▸ DIRECTIONS: Every line of the data below should be retyped exactly, with no images carried over.

────

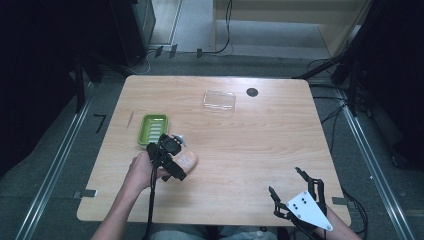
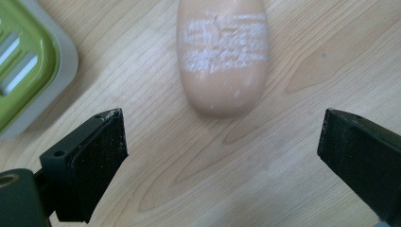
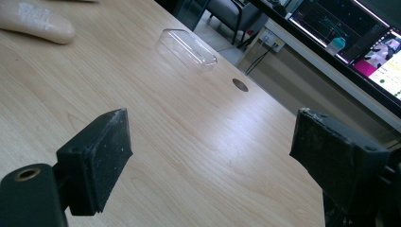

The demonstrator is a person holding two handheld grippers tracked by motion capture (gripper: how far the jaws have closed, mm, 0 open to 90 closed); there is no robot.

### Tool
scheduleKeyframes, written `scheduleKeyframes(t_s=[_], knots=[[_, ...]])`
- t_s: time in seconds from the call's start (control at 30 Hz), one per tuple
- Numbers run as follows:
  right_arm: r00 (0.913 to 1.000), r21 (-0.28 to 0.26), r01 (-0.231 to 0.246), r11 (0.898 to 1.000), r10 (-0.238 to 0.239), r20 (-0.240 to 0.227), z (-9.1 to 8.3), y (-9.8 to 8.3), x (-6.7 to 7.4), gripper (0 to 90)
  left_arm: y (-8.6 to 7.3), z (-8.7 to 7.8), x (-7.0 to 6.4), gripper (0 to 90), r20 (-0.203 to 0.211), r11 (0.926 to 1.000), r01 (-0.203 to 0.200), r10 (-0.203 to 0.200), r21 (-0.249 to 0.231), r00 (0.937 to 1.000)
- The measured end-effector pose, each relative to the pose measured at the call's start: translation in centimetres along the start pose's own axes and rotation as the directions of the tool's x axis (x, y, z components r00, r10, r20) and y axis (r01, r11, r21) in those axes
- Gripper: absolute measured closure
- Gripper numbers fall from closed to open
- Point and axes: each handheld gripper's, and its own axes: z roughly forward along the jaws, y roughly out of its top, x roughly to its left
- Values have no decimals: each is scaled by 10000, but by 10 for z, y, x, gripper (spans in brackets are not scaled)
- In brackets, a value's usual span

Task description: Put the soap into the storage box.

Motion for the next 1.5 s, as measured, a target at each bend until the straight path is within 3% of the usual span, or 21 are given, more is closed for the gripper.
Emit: scheduleKeyframes(t_s=[0.27, 0.67, 0.93, 1.5], knots=[[10000, 12, 32, 10000, -32, 62, -1, 0, -1, 131, 15, 5, -1, 27, 103, 9996, -216, 214, 165, 9997], [10000, 27, 31, 10000, -31, 60, -1, -1, -1, 131, 27, 12, 3, 28, 305, 9996, -226, 220, 186, 9993], [10000, 28, 9, 10000, -10, 69, -2, -1, -1, 131, 35, 27, 4, 38, 303, 9985, -140, 124, 536, 9995], [9999, 7, -13, 10000, 13, 103, -2, -1, -1, 131, 37, 49, 1, 69, 211, 9954, 17, -38, 961, 9998]])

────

▸ EXERCISE SOLUTION:
The demonstrator is a person holding two handheld grippers tracked by motion capture (gripper: how far the jaws have closed, mm, 0 open to 90 closed); there is no robot.

### Tool
scheduleKeyframes, written `scheduleKeyframes(t_s=[_], knots=[[_, ...]])`
- t_s: time in seconds from the call's start (control at 30 Hz), one per tuple
- Numbers run as follows:
  right_arm: r00 (0.913 to 1.000), r21 (-0.28 to 0.26), r01 (-0.231 to 0.246), r11 (0.898 to 1.000), r10 (-0.238 to 0.239), r20 (-0.240 to 0.227), z (-9.1 to 8.3), y (-9.8 to 8.3), x (-6.7 to 7.4), gripper (0 to 90)
  left_arm: y (-8.6 to 7.3), z (-8.7 to 7.8), x (-7.0 to 6.4), gripper (0 to 90), r20 (-0.203 to 0.211), r11 (0.926 to 1.000), r01 (-0.203 to 0.200), r10 (-0.203 to 0.200), r21 (-0.249 to 0.231), r00 (0.937 to 1.000)
- The measured end-effector pose, each relative to the pose measured at the call's start: translation in centimetres along the start pose's own axes and rotation as the directions of the tool's x axis (x, y, z components r00, r10, r20) and y axis (r01, r11, r21) in those axes
- Gripper: absolute measured closure
- Gripper numbers fall from closed to open
- Point and axes: each handheld gripper's, and its own axes: z roughly forward along the jaws, y roughly out of its top, x roughly to its left
- Values have no decimals: each is scaled by 10000, but by 10 for z, y, x, gripper (spans in brackets are not scaled)
- In brackets, a value's usual span

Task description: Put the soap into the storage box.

Motion for the next 1.5 s, as measured, a target at each bend until the straight path is within 3% of the usual span, or 21 are given, more is closed for the gripper.
Emit: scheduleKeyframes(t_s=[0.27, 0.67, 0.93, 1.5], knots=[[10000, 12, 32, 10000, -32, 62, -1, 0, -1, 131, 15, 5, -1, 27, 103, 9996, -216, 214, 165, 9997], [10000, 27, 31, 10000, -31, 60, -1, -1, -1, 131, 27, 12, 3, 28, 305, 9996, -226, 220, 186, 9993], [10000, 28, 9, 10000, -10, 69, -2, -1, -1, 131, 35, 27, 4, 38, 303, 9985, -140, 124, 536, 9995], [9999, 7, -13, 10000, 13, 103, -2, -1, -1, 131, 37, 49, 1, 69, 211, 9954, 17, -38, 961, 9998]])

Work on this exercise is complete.